To evaluate the possibility of nano-fluidic reverse electrodialysis (RED) for salinity gradient energy harvesting, we consider the behavior of ion transportation in a bilayer cylindrical nanochannel consisting of different sized nanopores connecting two large reservoirs at different NaCl concentrations. Numerical simulations to illustrate the electrokinetic behavior at asymmetric sub-pore length and surface charge density are conducted, the impacts of which on transference number, osmotic current, diffusive voltage, maximum power and maximum power efficiency are systematically investigated. The results reveal that the transference number in Config. I (where high NaCl concentration is applied at the larger nanopore) is always larger than that in the opposite configuration (Config. II). At low concentration ratios, the osmotic current and maximum power have maximum values, while the maximum power efficiency decreases consistently.
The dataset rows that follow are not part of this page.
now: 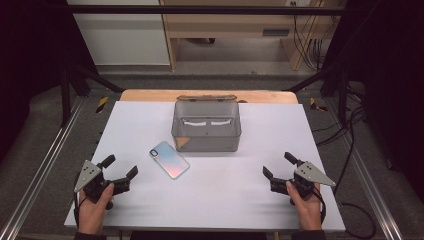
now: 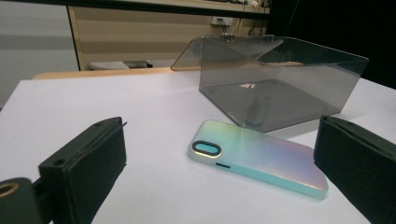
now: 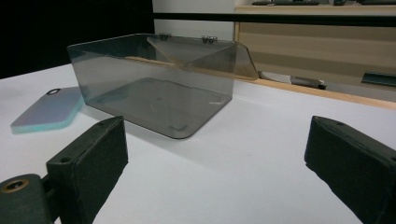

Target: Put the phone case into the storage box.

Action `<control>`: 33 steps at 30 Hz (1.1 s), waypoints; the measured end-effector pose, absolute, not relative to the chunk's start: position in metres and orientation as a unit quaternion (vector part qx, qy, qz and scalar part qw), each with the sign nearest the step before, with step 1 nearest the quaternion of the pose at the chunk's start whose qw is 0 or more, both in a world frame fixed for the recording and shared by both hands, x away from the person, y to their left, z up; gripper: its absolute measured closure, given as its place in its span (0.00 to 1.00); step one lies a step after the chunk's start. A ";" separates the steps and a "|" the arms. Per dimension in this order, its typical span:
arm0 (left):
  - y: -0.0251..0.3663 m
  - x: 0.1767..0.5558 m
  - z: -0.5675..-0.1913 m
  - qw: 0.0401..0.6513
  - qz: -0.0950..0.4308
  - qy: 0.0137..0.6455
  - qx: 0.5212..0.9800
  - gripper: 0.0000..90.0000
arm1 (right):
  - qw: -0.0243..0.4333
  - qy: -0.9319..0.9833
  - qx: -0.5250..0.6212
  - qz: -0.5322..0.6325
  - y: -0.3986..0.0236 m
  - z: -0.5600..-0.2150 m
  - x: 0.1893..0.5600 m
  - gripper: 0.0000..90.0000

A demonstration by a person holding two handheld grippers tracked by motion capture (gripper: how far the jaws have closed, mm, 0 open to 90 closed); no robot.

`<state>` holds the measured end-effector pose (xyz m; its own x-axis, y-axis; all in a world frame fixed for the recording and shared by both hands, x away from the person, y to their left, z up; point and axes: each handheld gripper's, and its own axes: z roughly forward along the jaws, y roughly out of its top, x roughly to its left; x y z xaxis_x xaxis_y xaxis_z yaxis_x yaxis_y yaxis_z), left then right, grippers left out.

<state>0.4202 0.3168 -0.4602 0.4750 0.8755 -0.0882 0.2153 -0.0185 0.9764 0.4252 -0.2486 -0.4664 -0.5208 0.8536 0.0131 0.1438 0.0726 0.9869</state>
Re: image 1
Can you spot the wooden table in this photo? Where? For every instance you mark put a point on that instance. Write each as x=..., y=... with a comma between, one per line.
x=150, y=95

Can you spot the iridescent pastel phone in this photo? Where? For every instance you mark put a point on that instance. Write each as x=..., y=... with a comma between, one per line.
x=169, y=159

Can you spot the black curtain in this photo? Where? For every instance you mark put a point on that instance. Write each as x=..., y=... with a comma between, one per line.
x=30, y=66
x=390, y=83

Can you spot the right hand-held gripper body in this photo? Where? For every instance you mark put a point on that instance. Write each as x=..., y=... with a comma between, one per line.
x=308, y=175

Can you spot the black metal stand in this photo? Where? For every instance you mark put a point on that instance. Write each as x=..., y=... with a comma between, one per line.
x=342, y=96
x=65, y=96

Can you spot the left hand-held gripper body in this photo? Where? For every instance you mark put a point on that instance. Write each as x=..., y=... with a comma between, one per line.
x=89, y=173

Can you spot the light wooden desk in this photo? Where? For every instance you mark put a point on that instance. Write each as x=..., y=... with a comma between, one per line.
x=226, y=25

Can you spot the white cabinet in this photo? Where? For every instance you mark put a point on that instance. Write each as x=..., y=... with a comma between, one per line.
x=123, y=40

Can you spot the black horizontal frame bar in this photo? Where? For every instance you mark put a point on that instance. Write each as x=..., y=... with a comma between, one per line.
x=200, y=9

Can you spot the transparent grey storage box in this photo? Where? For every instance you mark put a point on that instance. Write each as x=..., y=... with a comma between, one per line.
x=206, y=133

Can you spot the white board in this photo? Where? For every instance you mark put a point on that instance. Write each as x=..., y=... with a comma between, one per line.
x=216, y=200

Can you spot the person's left hand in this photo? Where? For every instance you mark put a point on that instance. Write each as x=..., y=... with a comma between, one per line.
x=93, y=213

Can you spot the person's right hand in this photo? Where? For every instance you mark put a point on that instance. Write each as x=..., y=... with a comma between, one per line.
x=308, y=210

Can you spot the yellow black tape marker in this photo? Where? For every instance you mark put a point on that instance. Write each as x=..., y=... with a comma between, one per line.
x=315, y=105
x=102, y=104

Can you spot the aluminium rail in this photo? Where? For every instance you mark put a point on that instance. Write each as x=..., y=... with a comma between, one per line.
x=366, y=176
x=40, y=170
For Config. II, the ion transportation is impacted by the surface charge density at both sub-nanopores, while for Config. I, it is determined by the surface charge density at the downstream small nanopore. When large surface charge density is applied at the downstream small nanopore in contact with a very low concentration reservoir, there exists an interesting phenomenon: the larger surface charge density at the large nanopore induces a slight performance drop due to the impact of upstream EDL overlap.